I would like every line of the records below that contains the word "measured" copied.

### MATERIAL FOR THE TASK

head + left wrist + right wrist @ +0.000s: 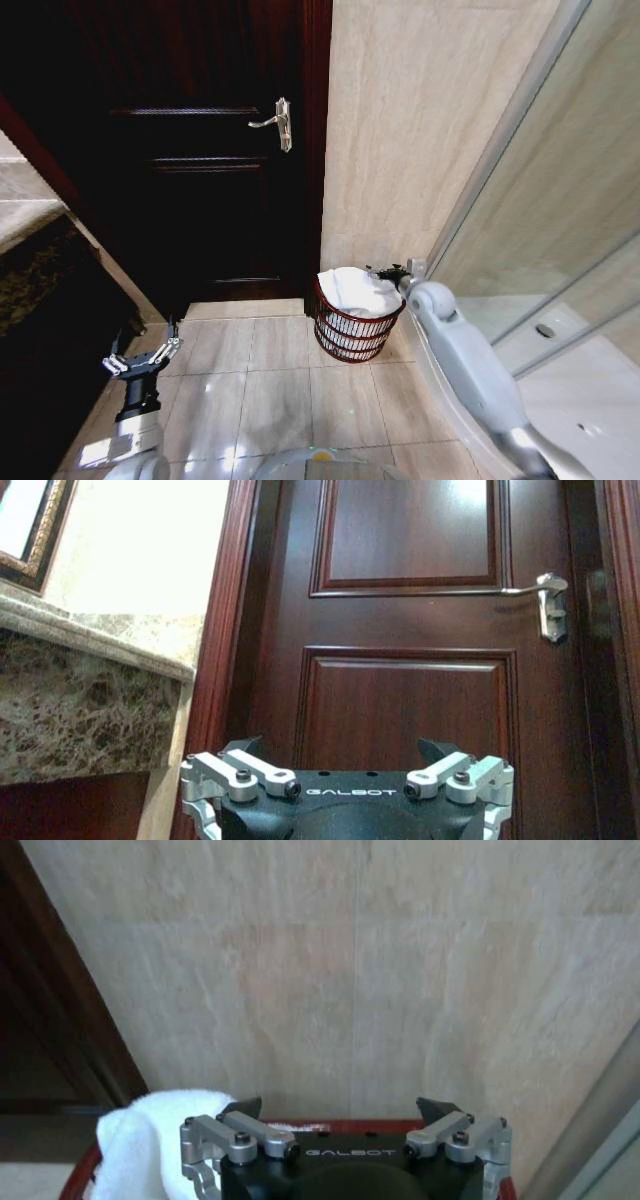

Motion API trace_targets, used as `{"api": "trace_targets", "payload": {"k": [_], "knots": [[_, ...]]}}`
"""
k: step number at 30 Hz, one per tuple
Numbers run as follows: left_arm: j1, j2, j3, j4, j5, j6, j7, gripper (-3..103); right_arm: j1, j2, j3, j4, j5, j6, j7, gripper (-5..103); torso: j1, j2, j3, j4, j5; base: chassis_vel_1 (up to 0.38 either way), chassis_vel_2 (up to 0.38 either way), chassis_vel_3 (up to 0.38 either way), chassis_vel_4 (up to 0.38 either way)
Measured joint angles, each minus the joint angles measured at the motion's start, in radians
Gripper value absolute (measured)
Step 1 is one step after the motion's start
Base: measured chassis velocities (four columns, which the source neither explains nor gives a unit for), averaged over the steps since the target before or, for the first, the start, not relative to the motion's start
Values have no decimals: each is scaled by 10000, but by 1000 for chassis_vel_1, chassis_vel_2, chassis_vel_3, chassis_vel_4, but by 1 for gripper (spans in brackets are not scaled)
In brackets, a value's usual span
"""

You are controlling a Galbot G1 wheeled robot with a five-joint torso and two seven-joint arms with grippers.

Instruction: Discard the used towel into the hamper.

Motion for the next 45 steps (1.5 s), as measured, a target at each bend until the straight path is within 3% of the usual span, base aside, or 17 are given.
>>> {"api": "trace_targets", "payload": {"k": [12, 21, 30, 41, 45], "knots": [[-260, 0, -87, 394, -116, 19, -2, 100, -819, -145, -364, -98, 965, -2, 680, 100, 0, 1, -1, -2, 1, 0, 0, 0, 0], [-346, 0, -72, 526, -65, 20, 2, 100, 113, 205, -790, -1891, 1240, 18, 710, 100, 0, 1, -1, 0, 1, 0, 0, 0, 0], [-458, 0, -157, 650, -65, 21, -3, 100, 943, 374, -1549, -3160, 2187, 32, 1083, 100, -1, 1, -2, -1, -1, 0, 0, 0, 0], [-571, 0, -128, 693, -33, 37, -6, 100, 1034, 619, -1738, -3812, 1601, 44, 938, 100, -1, 1, -2, 0, 2, 0, 0, 0, 0], [-565, 0, -94, 672, -17, 42, -7, 100, 876, 454, -1465, -2979, 1444, 38, 966, 100, 0, 1, 0, -1, 5, 0, 0, 0, 0]]}}
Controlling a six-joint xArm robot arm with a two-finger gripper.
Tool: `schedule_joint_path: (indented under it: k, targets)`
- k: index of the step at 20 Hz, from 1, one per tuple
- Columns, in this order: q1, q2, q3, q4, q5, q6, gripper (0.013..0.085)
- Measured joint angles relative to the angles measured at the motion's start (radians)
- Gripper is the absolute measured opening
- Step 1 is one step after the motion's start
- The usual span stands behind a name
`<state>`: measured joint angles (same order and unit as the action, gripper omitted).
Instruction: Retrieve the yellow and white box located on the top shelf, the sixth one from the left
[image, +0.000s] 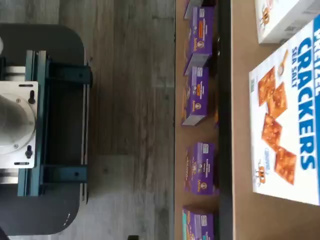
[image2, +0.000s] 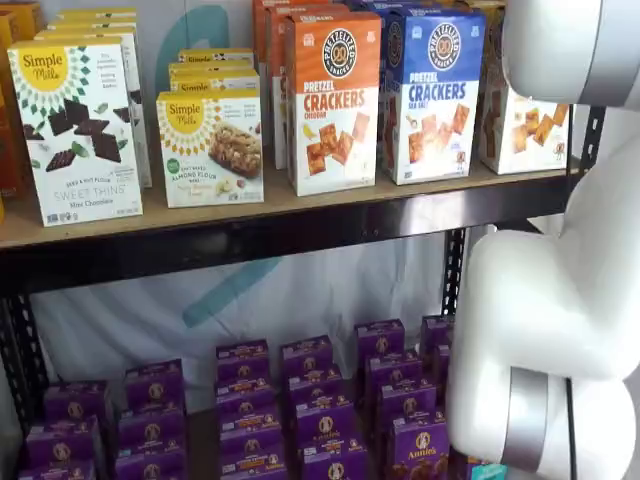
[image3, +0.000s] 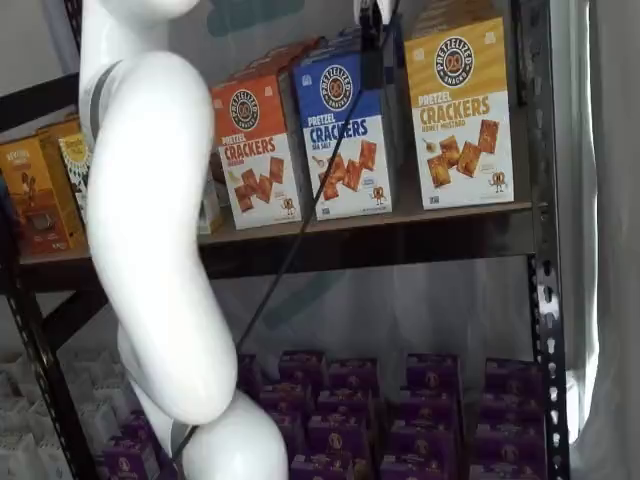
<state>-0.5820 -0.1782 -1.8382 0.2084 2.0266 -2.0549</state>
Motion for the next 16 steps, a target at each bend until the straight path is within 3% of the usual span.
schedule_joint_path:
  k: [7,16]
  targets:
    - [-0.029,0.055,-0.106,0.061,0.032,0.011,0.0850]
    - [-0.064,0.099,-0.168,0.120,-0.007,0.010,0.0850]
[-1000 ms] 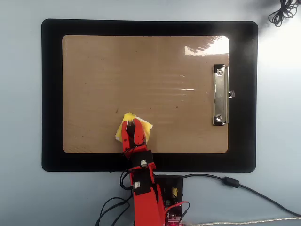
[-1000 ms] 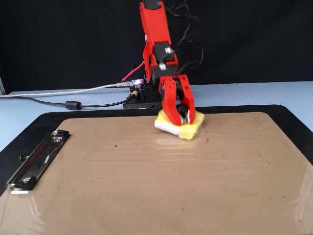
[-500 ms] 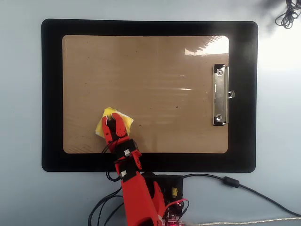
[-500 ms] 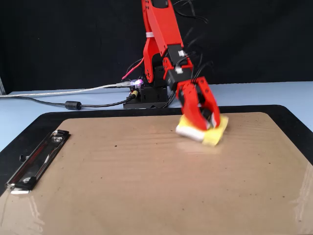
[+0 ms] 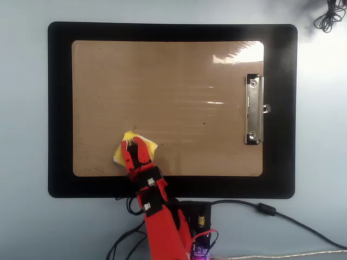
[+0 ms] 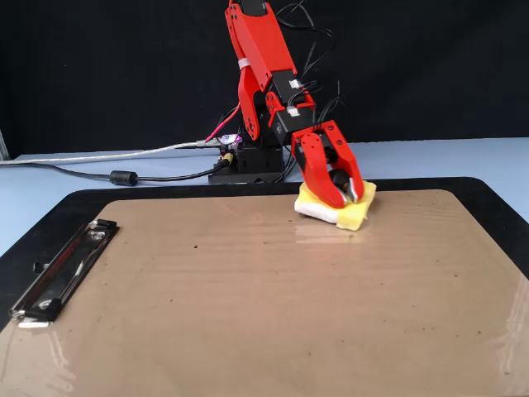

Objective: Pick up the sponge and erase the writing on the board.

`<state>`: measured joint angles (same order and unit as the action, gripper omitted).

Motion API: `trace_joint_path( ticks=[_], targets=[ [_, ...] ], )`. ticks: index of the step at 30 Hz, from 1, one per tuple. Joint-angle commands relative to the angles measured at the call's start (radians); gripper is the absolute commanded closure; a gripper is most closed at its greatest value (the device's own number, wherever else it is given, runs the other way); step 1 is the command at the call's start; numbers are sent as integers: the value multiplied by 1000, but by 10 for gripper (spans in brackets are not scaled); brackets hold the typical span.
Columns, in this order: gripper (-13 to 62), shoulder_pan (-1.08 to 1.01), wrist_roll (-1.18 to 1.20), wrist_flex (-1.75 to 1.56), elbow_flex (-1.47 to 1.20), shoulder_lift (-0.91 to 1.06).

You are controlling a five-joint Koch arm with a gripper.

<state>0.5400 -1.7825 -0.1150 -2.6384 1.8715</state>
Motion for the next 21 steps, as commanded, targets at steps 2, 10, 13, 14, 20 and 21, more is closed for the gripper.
trace_joint_path(
  ticks=[2, 10, 13, 14, 20, 21],
  targets=[
    [573, -46, 17, -31, 199, -232],
    [573, -60, 26, -51, -5, 31],
    [573, -18, 21, -58, 49, -38],
    [573, 23, 17, -57, 71, -61],
    [573, 364, -204, -51, 169, -144],
    [573, 402, -230, -51, 181, -152]
  ],
)
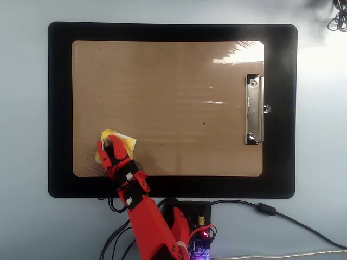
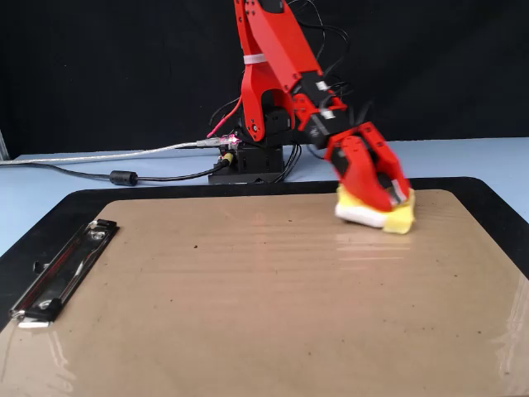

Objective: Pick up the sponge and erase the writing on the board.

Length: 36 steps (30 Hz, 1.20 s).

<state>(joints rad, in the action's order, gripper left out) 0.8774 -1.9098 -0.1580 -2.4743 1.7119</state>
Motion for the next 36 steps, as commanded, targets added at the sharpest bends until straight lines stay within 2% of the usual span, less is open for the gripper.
trace_joint_path(
  ticks=[1, 6, 14, 19, 20, 23, 24, 30, 36],
  targets=[
    [573, 115, -124, -8, 32, -5],
    [573, 167, -149, -14, 51, -38],
    [573, 225, -156, -21, 224, -244],
    [568, 224, -192, -15, 215, -245],
    [545, 222, -192, -17, 216, -247],
    [226, 221, -192, -18, 222, -245],
    [185, 222, -193, -20, 218, -244],
    [149, 196, -198, -18, 213, -169],
    [153, 117, -193, 11, 173, 29]
  ],
)
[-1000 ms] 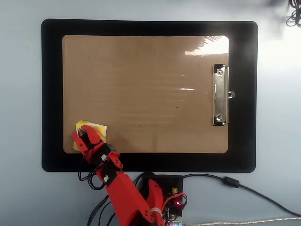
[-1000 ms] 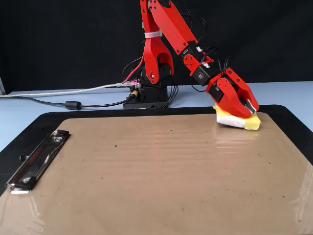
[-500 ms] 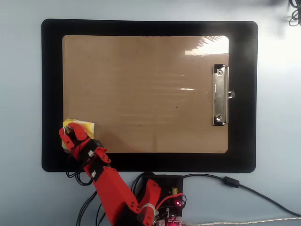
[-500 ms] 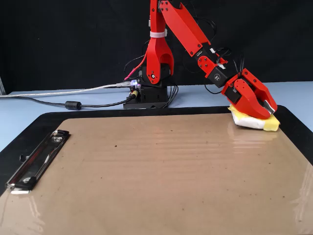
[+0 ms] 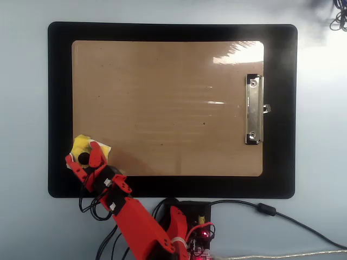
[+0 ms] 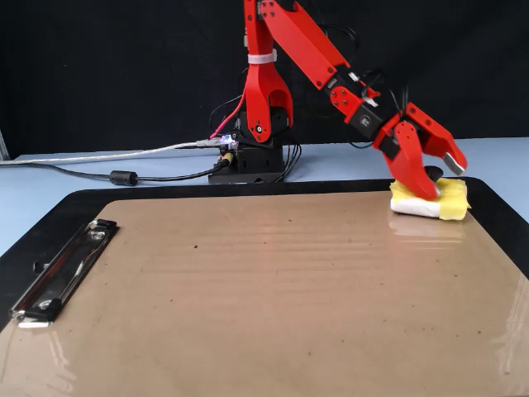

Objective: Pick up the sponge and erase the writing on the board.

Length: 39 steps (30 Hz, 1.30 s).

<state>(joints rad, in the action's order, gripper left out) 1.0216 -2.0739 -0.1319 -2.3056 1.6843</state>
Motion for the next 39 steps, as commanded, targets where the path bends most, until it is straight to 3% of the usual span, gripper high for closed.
trace_joint_path(
  ticks=[1, 4, 8, 11, 13, 16, 19, 39],
  targets=[
    [156, -107, -23, -8, -9, 98],
    [158, -310, 23, 83, -95, 264],
    [160, -666, 413, 548, -235, 676],
    [160, -1032, 733, 1074, -84, 670],
    [160, -1106, 853, 1379, 21, 667],
    [158, -1167, 882, 1646, 2, 664],
    [158, -1172, 879, 1585, -175, 661],
    [153, -1177, 881, 1582, -170, 664]
  ],
)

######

PROBLEM SOLUTION:
Measured joint angles, each minus the joint angles measured at the motion's start, in radians
Gripper value absolute (measured)
Base: measured chassis velocities (four columns, which the source neither explains nor gives a unit for), averaged over the steps since the target before or, for the first, the start, not relative to the motion's start
Motion for the next 45 steps (1.5 s), as measured, a target at each bend until the straight path is within 3% of the usual span, base aside, or 17 are given.
- Measured joint angles relative to the angles measured at the motion's start (radians)
- Gripper is the absolute measured opening
`<state>`: measured joint angles (same order and unit as the action, gripper omitted).
`<state>`: measured joint angles (same order and unit as the action, gripper omitted).
Motion API: `trace_joint_path( ticks=[_], targets=[ [_, ...] ], )`. ticks: index of the step at 30 Hz, from 1, one per tuple. Joint-angle commands relative to the angles measured at the call's start (radians); gripper is the absolute commanded closure; a gripper is most closed at its greatest value (the device's own number, wherever else it is given, runs the other way); step 1 is the command at the call's start; numbers are sent as integers: the value multiplied by 1000, but by 10 for gripper (spans in brackets are not scaled); brackets hold the typical span.

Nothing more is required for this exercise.